Гримо улыбнулся.
— ОН ЖЕ БЫЛ НА ВАНТАХ.
— Мне ли не знать моего господина?
Анри вздрогнул.
— Видите, дорогой Анри, вы только бы создали нам лишние трудности. И, слава Богу, что вы справились со своим отчаянием.
Тут хитроумный Гримо решил замолвить пару слов за своего господина, подлить масла в огонь. Он сказал:
— УТОПАЮЩИХ СПАСАТЬ МОЙ ГОСПОДИН УМЕЕТ, поверьте на слово.
— Расскажите, — попросил Анри.
Гримо, конечно, рассказал![65] Анри потянулся к своей бандане.

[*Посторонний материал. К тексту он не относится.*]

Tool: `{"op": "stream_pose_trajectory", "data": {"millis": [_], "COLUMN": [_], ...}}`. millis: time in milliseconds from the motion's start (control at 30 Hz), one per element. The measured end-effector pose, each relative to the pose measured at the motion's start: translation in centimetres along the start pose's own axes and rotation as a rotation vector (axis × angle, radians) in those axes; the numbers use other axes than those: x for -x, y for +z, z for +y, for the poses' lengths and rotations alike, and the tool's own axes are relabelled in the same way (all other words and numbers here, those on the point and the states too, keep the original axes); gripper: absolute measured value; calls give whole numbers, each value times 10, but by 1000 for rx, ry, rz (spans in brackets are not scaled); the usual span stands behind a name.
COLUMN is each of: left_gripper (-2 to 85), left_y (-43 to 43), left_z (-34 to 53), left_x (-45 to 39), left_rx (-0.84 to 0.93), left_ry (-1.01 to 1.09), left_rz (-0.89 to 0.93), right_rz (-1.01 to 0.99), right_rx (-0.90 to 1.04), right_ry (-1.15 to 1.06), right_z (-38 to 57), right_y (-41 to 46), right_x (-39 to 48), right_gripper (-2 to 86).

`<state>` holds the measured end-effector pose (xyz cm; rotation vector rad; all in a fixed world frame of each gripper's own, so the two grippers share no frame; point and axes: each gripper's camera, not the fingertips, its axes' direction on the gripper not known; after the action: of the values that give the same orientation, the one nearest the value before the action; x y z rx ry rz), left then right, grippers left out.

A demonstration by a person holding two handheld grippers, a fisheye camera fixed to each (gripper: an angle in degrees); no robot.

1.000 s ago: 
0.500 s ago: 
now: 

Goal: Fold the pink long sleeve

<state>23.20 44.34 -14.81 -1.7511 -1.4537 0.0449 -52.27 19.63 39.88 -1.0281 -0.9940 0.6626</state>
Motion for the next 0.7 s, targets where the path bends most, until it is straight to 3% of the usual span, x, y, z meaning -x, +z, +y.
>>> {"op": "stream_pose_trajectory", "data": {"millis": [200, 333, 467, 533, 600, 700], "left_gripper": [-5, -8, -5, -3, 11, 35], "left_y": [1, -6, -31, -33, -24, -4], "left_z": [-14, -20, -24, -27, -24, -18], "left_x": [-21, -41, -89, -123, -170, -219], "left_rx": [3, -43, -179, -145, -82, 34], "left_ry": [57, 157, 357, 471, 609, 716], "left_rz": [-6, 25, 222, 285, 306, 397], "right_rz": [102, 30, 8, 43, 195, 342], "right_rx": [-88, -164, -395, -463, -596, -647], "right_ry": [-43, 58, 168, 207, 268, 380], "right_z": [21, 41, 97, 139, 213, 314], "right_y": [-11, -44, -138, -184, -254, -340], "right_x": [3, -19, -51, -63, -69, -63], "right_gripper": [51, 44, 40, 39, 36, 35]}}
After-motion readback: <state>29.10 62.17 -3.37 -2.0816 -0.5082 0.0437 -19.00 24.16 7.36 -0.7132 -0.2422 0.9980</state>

Завязал бандану. Схватил свой дневник. Захлопнул и спрятал.
— Вы прочли что-нибудь?
— Ни в коем случае! — напыщенно произнес Гримо.

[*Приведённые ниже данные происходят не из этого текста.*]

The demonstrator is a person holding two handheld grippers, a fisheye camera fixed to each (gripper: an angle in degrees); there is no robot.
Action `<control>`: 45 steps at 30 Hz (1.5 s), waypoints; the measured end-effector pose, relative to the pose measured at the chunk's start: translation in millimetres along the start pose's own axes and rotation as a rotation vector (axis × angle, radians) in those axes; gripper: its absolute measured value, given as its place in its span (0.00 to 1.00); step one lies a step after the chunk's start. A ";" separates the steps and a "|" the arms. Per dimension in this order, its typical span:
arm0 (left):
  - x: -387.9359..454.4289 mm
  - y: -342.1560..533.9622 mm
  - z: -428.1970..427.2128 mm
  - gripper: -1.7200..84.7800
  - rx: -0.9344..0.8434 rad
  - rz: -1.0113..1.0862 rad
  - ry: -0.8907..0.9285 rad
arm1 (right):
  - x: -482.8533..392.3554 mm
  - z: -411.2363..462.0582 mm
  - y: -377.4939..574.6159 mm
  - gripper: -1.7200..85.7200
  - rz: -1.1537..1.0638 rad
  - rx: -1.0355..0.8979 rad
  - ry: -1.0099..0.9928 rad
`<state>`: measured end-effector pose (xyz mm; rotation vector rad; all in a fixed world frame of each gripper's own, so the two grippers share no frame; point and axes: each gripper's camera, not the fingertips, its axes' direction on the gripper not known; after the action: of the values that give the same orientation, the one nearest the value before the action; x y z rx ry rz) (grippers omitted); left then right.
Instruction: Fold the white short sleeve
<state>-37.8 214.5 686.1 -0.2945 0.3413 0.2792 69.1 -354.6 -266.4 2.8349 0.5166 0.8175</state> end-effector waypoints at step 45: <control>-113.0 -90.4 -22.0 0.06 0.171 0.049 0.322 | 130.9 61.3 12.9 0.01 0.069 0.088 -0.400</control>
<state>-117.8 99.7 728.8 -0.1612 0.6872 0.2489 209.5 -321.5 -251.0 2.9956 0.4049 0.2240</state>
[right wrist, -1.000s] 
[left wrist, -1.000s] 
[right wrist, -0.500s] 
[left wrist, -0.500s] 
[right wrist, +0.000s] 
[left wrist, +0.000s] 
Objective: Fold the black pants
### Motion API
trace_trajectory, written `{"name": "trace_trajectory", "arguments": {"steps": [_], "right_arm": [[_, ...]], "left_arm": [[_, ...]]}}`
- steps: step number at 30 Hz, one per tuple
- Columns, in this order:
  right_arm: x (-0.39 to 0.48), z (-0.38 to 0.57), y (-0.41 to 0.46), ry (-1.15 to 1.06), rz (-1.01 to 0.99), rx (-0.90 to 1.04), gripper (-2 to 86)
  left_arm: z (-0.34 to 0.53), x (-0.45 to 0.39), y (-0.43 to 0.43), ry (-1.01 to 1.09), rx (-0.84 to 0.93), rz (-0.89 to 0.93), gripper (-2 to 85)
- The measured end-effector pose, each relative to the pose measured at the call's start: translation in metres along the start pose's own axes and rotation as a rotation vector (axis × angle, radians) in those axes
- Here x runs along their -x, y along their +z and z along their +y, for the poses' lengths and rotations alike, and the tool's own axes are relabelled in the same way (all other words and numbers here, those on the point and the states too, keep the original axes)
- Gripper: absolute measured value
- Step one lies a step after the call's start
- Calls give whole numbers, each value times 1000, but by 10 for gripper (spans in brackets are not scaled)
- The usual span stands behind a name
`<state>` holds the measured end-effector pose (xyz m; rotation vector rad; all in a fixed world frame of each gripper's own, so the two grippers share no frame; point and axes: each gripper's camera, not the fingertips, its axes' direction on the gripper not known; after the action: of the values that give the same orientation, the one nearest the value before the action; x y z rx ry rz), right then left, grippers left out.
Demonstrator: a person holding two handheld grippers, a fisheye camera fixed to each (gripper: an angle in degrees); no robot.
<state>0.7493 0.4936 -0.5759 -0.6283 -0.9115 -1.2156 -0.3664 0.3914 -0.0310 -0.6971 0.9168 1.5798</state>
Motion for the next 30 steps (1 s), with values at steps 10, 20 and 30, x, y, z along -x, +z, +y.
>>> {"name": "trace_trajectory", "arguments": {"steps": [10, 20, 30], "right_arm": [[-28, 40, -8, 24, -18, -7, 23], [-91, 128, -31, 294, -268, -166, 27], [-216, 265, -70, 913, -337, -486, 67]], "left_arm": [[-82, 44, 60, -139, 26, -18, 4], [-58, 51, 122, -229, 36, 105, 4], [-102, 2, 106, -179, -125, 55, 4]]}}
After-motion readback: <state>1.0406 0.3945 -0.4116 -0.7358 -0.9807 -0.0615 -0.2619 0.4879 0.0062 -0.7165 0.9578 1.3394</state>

— Простите, миленький Гримо, я совсем с ума сошел! Не обижайтесь, пожалуйста! Как я мог подумать о вас такое! Вы не обиделись?
Гримо смущенно отвернулся. Анри, по наивности решив, что своим нелепым подозрением оскорбил вернейшего сподвижника благородного Атоса, обнял старика за плечи и затараторил:
— Нет-нет, Гримо, я вижу, вы обиделись, иначе бы вы не отворачивались, я иногда сам не знаю, почему так получается, ляпну что-нибудь не со зла, а просто не подумав, а потом люди обижаются, я же прекрасно знаю, что на такие подлые поступки люди Атоса не способны, такими гадостями могут заниматься только какие-нибудь отвратительные шпионы Людовика Четырнадцатого, умоляю вас простить мне мои глупые слова!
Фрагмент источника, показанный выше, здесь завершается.